API,ENH: Allow forcing an array result in ufuncs #28576

seberg · 2025-03-24T11:22:43Z

As of now a WIP, because it would be nice to see what _methods.py. Happy if someone just picks it up also, thought I would show how trivial it is now.

The API change is to allow out=..., for multi-argument outputs it is currently out=(..., ...), although I guess we should allow short-handing that (nobody needs to pick it per argument).

I.e. all of these return arrays (and unlike the last time around it works with subclasses, although right now it passes ... as context so that may confuse them or __array_ufunc__ implementations.):

np.add(1, 2, out=...)
a = np.add.reduce(np.arange(10), out=...)

There is some discussion in gh-14489 about this. I still think ... is the best, because out=np.ndarray doesn't generalize for __array_ufunc__, and yes, I like ... because it also indicates an array return in indexing. (arr[i, ...] always returns an array.)

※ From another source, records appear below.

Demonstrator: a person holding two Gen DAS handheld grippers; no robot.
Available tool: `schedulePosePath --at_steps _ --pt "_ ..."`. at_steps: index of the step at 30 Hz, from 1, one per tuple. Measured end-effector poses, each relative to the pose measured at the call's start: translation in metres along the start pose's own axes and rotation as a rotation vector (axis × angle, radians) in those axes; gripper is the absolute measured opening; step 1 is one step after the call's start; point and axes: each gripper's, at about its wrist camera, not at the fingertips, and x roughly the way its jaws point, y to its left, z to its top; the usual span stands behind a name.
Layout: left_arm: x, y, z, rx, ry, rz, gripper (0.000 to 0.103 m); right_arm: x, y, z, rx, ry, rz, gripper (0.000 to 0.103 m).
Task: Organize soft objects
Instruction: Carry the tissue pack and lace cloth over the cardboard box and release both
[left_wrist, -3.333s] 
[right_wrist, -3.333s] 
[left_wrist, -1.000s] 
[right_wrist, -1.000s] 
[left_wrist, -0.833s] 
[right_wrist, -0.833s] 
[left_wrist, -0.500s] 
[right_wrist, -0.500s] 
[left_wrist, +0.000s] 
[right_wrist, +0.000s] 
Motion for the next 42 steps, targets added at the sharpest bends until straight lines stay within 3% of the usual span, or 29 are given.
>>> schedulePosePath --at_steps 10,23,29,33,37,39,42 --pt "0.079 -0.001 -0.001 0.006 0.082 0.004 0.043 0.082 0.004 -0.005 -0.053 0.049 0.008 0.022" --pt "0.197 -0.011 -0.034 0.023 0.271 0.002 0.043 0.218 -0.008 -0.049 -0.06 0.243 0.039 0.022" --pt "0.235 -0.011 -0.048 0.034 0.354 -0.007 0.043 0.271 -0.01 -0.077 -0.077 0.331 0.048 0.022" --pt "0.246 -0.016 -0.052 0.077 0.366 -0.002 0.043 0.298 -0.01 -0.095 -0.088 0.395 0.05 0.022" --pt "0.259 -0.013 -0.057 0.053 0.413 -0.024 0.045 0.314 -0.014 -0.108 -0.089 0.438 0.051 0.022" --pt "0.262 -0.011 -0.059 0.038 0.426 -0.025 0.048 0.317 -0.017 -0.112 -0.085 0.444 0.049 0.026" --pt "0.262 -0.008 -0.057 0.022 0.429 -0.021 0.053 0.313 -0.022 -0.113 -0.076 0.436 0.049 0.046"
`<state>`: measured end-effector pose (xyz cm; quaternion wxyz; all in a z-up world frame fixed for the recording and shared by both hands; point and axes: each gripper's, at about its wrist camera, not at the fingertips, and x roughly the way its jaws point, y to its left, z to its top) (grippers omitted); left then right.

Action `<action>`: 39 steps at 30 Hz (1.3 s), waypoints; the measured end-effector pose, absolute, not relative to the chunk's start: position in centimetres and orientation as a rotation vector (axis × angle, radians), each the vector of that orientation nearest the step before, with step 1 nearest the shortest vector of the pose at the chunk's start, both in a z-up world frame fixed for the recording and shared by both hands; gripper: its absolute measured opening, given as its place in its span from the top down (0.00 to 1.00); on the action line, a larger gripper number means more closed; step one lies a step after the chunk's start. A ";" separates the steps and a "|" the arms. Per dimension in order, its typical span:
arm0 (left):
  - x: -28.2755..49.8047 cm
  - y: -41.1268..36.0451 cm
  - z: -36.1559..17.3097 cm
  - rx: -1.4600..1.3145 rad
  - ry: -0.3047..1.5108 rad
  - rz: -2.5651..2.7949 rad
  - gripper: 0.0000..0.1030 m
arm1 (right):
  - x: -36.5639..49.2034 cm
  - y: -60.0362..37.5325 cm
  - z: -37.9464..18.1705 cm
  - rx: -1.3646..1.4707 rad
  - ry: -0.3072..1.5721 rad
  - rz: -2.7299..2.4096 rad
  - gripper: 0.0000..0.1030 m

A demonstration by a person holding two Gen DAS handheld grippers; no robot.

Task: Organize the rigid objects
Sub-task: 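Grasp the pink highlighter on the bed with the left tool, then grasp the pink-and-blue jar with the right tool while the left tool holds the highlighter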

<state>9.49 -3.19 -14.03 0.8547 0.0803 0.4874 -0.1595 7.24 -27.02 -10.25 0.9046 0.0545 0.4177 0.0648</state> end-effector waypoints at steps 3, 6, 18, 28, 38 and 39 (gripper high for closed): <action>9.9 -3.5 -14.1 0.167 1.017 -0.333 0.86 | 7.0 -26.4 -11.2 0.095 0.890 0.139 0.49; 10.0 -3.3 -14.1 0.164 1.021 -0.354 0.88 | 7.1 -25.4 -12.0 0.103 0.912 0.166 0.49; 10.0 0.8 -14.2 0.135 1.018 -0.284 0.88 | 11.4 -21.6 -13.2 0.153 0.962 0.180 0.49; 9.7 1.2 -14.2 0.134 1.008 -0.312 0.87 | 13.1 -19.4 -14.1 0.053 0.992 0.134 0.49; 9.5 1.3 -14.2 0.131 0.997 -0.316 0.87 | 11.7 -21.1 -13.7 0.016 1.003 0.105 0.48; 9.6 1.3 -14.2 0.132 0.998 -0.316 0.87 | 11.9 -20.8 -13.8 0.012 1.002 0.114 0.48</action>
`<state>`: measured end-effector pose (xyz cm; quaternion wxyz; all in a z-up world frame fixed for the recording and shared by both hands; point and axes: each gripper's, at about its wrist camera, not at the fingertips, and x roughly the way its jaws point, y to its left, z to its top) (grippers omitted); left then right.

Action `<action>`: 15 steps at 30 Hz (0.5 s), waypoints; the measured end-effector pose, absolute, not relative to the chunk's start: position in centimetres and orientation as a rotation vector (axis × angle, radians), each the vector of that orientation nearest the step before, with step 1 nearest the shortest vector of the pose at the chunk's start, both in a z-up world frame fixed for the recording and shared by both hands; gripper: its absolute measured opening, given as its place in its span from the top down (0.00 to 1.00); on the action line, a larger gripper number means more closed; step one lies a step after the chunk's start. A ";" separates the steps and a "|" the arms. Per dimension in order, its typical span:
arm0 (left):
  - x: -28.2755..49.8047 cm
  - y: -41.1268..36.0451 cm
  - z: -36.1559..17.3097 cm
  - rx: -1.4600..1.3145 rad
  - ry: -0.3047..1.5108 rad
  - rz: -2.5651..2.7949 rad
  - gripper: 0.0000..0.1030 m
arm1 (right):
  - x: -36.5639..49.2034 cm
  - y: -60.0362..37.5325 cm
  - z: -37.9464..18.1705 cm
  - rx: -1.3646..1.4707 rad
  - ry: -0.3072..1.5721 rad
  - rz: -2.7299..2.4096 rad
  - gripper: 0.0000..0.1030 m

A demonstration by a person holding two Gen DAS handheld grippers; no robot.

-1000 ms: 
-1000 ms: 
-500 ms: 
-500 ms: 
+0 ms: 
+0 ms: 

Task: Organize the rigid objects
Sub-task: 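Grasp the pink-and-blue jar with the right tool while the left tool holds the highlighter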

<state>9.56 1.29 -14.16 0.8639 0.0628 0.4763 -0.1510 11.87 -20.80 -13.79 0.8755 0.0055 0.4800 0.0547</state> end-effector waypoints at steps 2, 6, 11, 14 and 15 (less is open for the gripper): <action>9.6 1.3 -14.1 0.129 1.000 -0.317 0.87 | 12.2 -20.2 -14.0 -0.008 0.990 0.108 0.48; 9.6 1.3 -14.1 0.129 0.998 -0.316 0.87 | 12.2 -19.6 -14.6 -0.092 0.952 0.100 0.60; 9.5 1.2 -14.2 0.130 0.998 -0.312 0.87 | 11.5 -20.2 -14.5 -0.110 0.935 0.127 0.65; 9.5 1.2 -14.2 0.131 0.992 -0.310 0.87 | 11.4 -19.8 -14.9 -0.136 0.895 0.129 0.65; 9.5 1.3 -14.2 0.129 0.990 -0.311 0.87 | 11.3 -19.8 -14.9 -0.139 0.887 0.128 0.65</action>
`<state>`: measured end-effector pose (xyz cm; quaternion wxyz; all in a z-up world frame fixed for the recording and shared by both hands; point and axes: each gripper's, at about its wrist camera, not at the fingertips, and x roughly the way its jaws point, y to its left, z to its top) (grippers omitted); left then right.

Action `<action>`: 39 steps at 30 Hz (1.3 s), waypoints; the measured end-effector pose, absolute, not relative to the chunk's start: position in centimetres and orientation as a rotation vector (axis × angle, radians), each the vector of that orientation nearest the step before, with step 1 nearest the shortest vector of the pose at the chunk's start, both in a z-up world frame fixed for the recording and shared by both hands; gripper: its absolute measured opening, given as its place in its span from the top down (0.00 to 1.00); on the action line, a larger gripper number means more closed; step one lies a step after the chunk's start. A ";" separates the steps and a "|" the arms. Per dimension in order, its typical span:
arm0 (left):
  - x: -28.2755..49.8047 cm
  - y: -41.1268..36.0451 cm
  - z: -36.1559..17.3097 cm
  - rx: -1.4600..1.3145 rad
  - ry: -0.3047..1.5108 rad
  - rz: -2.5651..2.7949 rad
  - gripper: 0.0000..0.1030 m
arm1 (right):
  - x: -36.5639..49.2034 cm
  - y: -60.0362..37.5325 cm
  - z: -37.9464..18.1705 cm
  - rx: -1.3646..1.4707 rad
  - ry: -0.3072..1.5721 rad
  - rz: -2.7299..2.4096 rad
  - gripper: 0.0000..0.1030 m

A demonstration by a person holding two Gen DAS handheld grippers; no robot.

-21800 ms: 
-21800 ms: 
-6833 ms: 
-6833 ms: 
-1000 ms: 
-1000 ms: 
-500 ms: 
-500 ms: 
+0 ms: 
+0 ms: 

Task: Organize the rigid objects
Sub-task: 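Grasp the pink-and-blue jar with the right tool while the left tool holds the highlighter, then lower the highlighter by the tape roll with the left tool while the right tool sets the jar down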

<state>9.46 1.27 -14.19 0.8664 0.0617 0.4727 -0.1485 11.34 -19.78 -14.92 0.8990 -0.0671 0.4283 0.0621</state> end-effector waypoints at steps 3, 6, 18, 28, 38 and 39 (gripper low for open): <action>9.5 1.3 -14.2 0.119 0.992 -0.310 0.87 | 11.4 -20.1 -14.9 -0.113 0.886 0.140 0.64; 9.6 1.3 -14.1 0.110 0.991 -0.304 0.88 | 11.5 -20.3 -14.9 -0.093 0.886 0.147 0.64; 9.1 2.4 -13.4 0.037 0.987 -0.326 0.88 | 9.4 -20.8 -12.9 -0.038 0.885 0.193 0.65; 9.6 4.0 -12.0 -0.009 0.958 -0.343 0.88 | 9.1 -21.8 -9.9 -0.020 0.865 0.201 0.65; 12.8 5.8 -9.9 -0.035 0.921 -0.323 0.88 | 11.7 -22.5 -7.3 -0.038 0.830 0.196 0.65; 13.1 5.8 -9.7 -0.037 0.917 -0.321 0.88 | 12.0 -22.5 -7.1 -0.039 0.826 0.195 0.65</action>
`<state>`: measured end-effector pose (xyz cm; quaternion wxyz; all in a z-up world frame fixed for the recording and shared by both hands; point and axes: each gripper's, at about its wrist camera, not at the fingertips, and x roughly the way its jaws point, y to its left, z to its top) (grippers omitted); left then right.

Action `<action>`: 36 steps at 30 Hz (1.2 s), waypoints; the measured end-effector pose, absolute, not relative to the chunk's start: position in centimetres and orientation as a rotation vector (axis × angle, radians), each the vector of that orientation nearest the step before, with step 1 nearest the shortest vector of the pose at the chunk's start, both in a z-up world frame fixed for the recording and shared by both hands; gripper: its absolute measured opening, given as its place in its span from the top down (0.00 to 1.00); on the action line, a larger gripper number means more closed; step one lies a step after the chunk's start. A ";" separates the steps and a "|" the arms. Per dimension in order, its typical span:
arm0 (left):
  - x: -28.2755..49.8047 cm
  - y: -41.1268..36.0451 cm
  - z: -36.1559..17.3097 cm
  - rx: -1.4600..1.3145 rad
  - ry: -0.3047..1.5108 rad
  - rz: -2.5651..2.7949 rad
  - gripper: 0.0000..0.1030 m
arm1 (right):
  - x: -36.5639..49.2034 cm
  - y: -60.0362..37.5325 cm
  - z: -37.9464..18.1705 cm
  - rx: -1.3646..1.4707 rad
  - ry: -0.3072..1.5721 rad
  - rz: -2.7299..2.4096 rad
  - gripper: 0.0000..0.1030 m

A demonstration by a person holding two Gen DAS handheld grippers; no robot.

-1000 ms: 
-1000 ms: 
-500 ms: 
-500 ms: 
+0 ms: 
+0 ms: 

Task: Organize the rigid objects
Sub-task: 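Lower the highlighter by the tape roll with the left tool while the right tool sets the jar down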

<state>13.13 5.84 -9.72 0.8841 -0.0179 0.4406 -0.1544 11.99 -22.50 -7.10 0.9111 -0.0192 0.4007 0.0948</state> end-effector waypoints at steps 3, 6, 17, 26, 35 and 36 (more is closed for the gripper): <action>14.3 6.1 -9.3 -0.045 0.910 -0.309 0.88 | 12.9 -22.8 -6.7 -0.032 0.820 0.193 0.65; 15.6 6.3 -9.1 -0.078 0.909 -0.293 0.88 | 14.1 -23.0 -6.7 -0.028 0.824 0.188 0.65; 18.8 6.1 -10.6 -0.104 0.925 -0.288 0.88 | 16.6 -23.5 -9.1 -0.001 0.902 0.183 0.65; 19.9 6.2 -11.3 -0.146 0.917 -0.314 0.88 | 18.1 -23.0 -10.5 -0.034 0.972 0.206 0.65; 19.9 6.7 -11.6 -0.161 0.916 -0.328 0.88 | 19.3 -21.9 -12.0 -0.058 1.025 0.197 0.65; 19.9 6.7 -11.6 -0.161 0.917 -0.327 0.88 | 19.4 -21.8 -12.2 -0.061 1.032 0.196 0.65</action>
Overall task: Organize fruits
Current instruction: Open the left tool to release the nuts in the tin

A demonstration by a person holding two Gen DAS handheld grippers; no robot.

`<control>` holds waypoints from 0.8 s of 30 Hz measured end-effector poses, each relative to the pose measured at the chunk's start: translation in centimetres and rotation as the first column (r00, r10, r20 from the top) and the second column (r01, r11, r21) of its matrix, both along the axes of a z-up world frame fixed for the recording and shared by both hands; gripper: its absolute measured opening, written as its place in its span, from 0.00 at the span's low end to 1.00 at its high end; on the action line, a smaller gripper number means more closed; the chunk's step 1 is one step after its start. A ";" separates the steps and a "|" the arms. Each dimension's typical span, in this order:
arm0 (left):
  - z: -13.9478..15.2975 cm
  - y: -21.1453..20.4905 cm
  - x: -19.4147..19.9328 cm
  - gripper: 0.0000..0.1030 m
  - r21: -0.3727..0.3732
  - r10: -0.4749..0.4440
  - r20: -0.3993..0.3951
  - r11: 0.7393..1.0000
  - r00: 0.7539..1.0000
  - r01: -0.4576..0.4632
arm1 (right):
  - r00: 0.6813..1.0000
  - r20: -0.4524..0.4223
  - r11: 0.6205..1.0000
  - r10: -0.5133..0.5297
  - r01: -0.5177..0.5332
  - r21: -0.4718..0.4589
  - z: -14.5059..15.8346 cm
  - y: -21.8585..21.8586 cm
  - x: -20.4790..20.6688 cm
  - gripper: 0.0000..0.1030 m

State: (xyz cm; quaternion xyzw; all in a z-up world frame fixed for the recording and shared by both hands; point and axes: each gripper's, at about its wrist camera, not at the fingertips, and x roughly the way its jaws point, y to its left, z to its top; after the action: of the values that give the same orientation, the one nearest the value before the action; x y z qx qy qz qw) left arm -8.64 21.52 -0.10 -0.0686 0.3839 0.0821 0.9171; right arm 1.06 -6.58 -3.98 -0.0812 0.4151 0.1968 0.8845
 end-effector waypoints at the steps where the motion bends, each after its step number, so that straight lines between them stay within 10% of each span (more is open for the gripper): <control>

The ufunc part works (not sure if 100% complete), but the _methods.py changes do not (and change behavior subtlely, if possibly correctly). The actual change is trivial (after I had refactored this a while ago).

I think we should do this, but the fact that the _methods.py changes are not trivial makes me think there may be some idea missing.

It may be that the solution is for these functions to use conversion helper once at the start and then convert to scalars based on that at the end though (rather than dragging around subclasses).

CC @mdhaber you may be interested in this. We could probably just put this through (with a few new tests) without the _methods.py changes hashed out. (There must be a few other low-hanging places where this would simplify code, that are not as maze-like as _methods.py.)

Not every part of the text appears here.